From the first line to the last, copy the material word for word; pictures stay out.
------------------------
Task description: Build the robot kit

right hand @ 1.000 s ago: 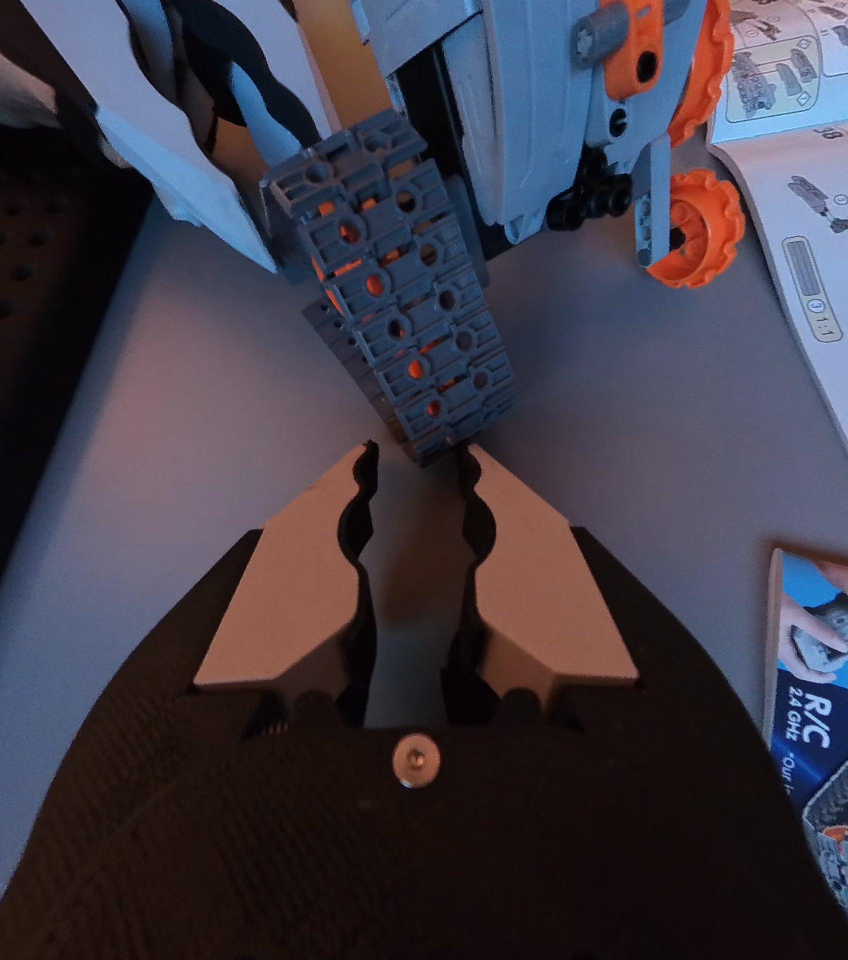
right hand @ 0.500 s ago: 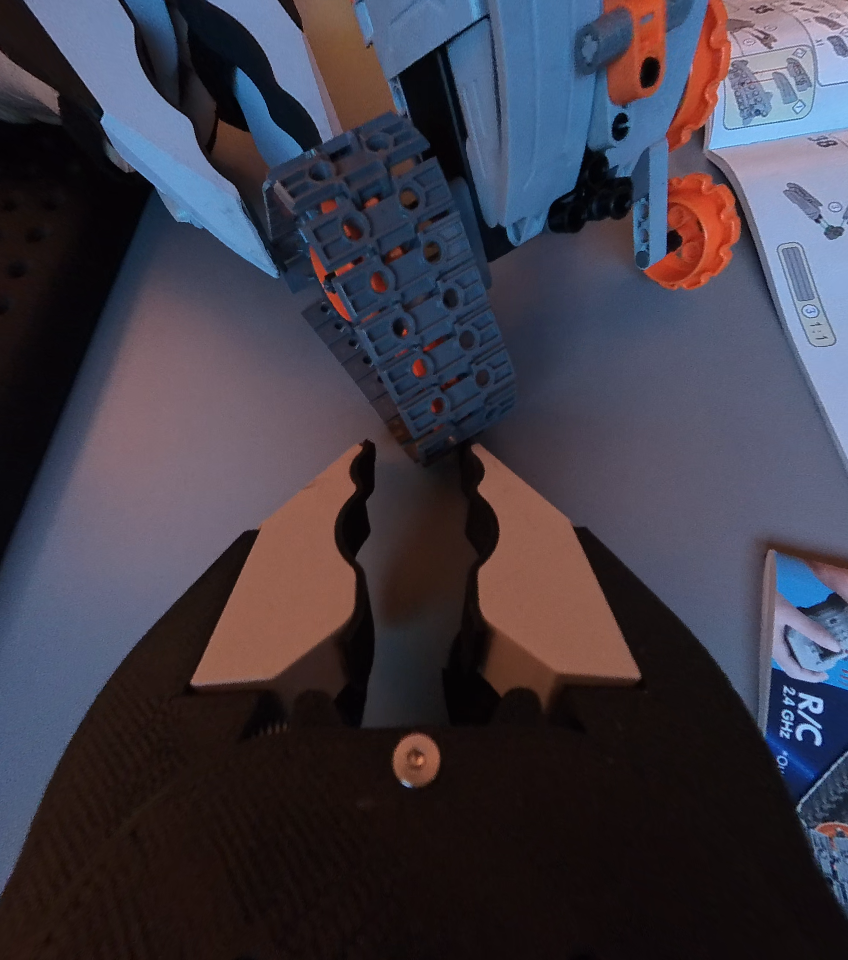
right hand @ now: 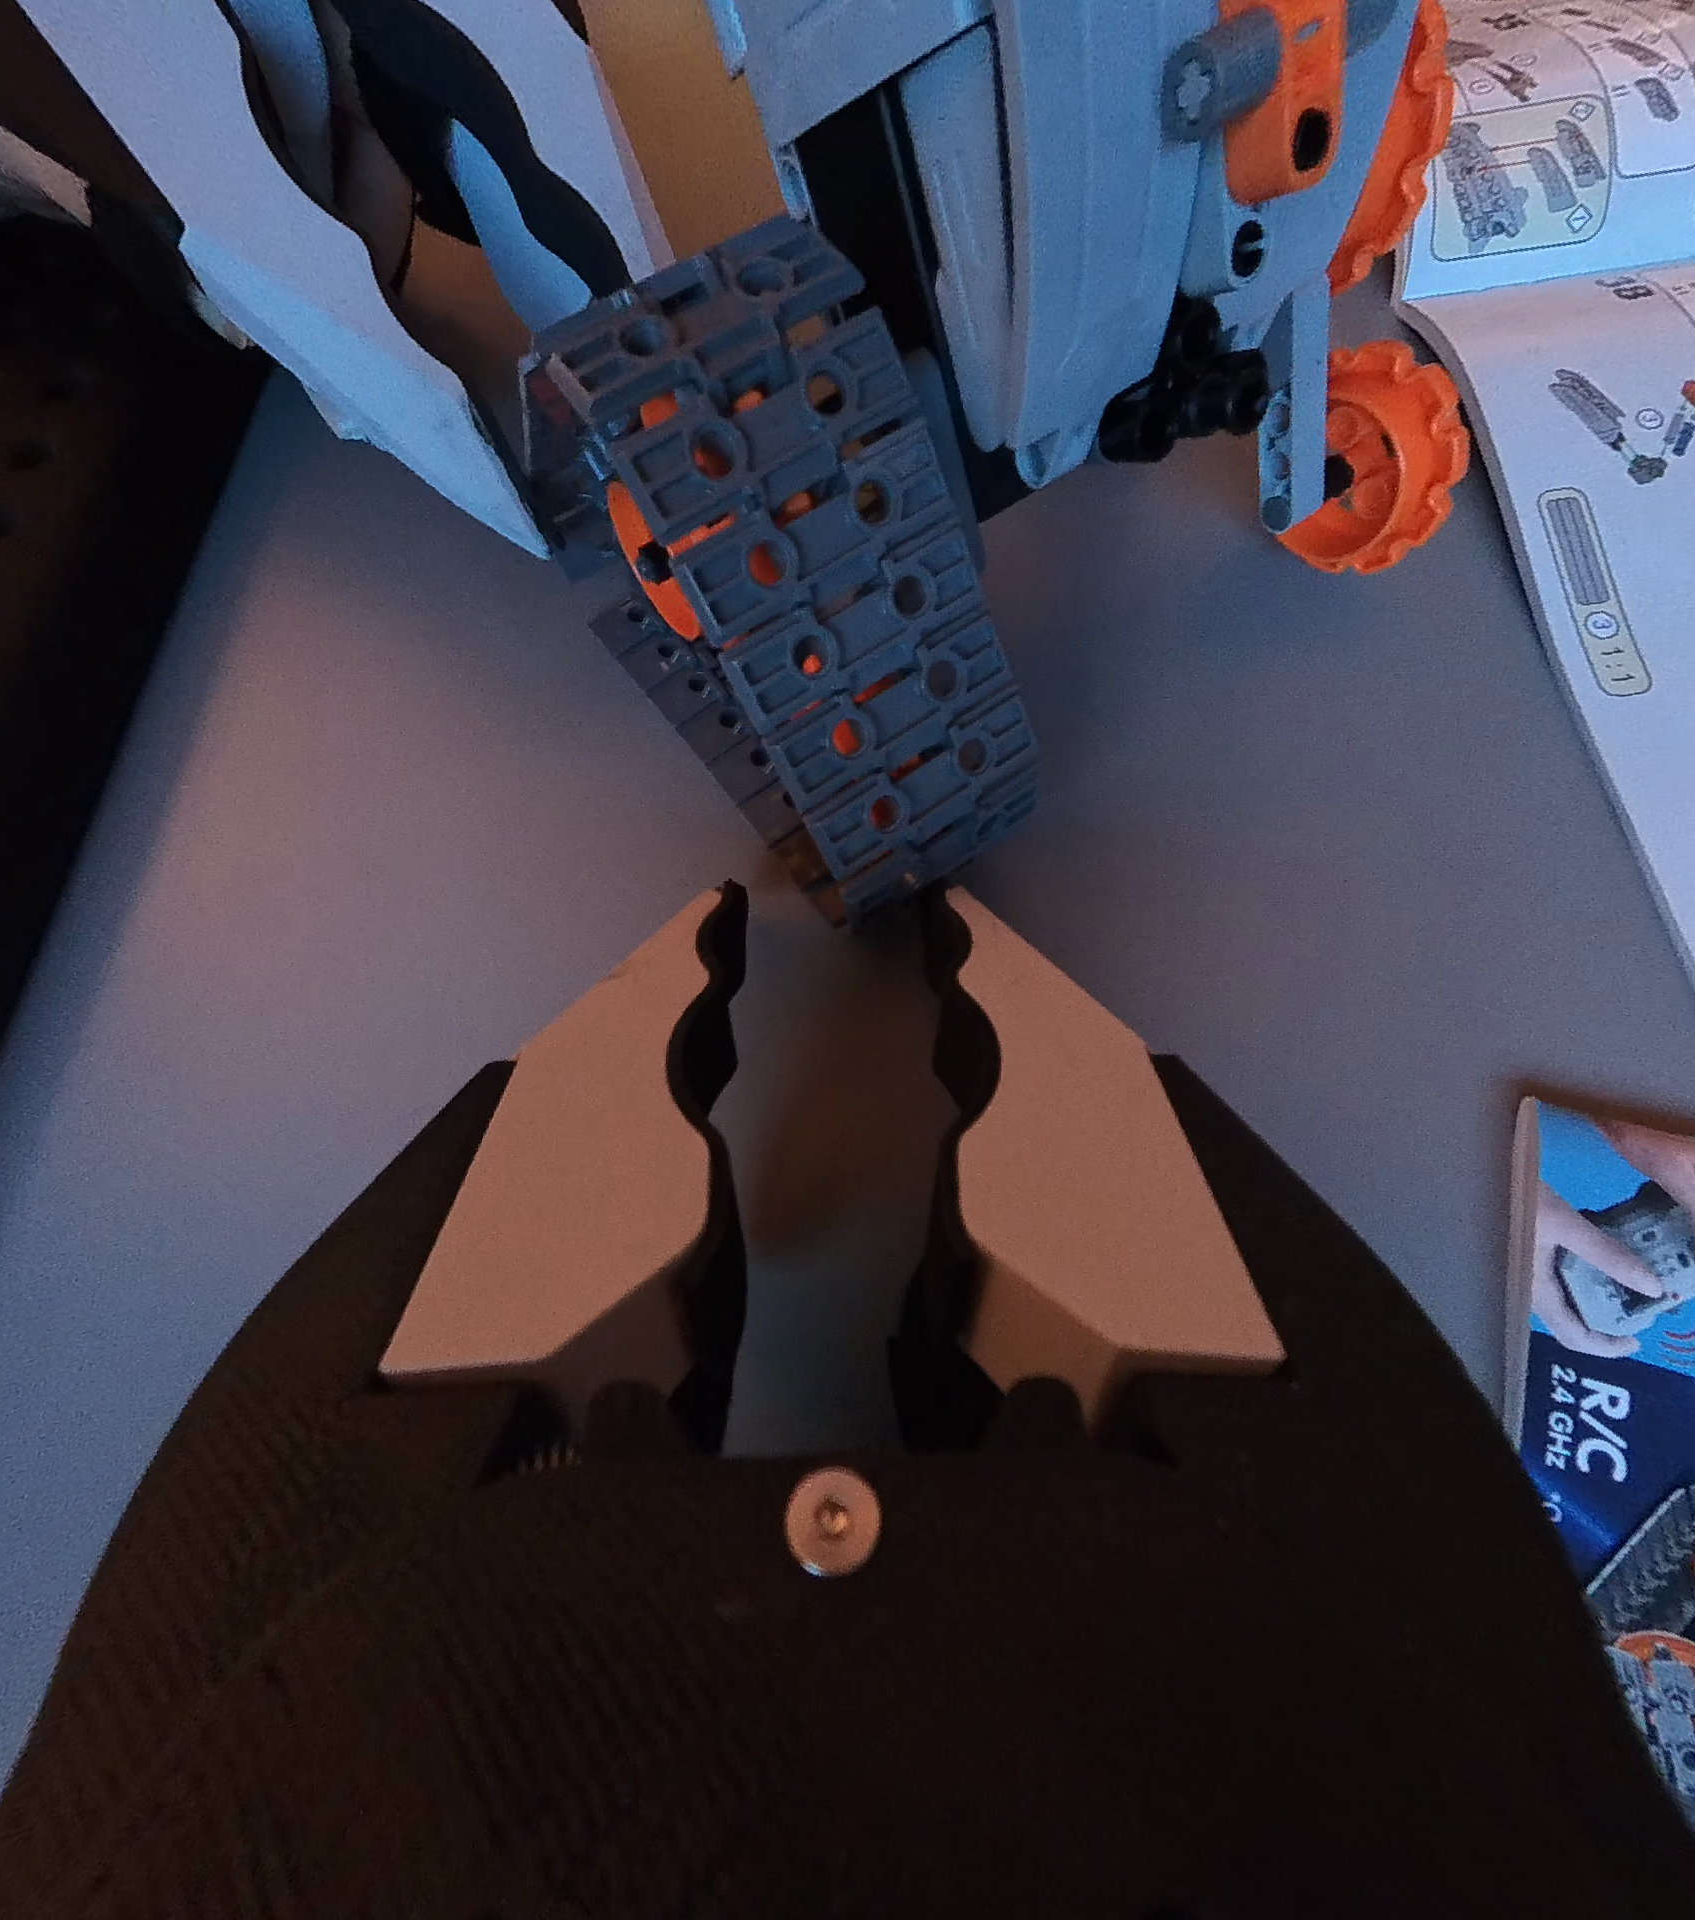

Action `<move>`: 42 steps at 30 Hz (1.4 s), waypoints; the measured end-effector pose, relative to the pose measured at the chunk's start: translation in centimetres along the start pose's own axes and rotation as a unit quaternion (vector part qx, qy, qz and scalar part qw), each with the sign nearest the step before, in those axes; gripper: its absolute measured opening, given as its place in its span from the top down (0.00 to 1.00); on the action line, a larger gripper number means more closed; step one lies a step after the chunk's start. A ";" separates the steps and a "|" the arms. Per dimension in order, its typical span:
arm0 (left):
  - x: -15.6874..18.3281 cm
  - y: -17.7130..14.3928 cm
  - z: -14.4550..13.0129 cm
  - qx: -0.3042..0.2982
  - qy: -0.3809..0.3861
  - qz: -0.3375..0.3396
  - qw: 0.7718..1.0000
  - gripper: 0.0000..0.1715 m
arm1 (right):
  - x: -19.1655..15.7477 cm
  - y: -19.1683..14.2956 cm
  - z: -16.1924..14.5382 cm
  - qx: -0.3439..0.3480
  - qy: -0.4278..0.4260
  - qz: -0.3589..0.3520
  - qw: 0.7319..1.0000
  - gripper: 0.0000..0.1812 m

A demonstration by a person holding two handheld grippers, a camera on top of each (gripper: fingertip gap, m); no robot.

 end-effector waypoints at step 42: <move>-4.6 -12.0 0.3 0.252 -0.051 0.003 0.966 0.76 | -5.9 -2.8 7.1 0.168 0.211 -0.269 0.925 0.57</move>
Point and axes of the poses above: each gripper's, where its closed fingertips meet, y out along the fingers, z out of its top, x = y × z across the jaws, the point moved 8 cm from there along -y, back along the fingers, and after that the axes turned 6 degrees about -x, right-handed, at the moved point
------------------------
● Reply to the exercise:
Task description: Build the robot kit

right hand @ 1.000 s ago: 
right hand @ 0.500 s ago: 
right hand @ now: 

Action `<move>`: 42 steps at 30 Hz (1.4 s), waypoints; the measured end-effector pose, relative to the pose measured at the chunk's start: translation in centimetres along the start pose's own axes and rotation as a unit quaternion (vector part qx, qy, qz and scalar part qw), each with the sign nearest the step before, in those axes; gripper: its absolute measured opening, given as its place in its span from the top down (0.00 to 1.00); on the action line, a larger gripper number means more closed; step one lies a step after the chunk's start. A ";" separates the steps and a "|" the arms. Per dimension in order, its typical span:
arm0 (left):
  - x: -15.6874..18.3281 cm
  - y: -17.7130..14.3928 cm
  - z: -14.4550..13.0129 cm
  - qx: -0.3042..0.2982
  - qy: -0.3809..0.3861
  - qz: -0.3375..0.3396
  - qw: 0.7718..1.0000
  - gripper: 0.0000..0.1715 m
arm1 (right):
  - x: -19.1655..15.7477 cm
  - y: -19.1683..14.2956 cm
  - z: -16.1924..14.5382 cm
  - qx: -0.3439..0.3480
  - qy: -0.4278..0.4260
  - qz: -0.3589..0.3520
  - qw: 0.7319..1.0000
  - gripper: 0.0000..0.1812 m

A demonstration by a person holding two handheld grippers, a camera on top of each (gripper: fingertip gap, m); no robot.

 end-effector waypoints at step 42: <move>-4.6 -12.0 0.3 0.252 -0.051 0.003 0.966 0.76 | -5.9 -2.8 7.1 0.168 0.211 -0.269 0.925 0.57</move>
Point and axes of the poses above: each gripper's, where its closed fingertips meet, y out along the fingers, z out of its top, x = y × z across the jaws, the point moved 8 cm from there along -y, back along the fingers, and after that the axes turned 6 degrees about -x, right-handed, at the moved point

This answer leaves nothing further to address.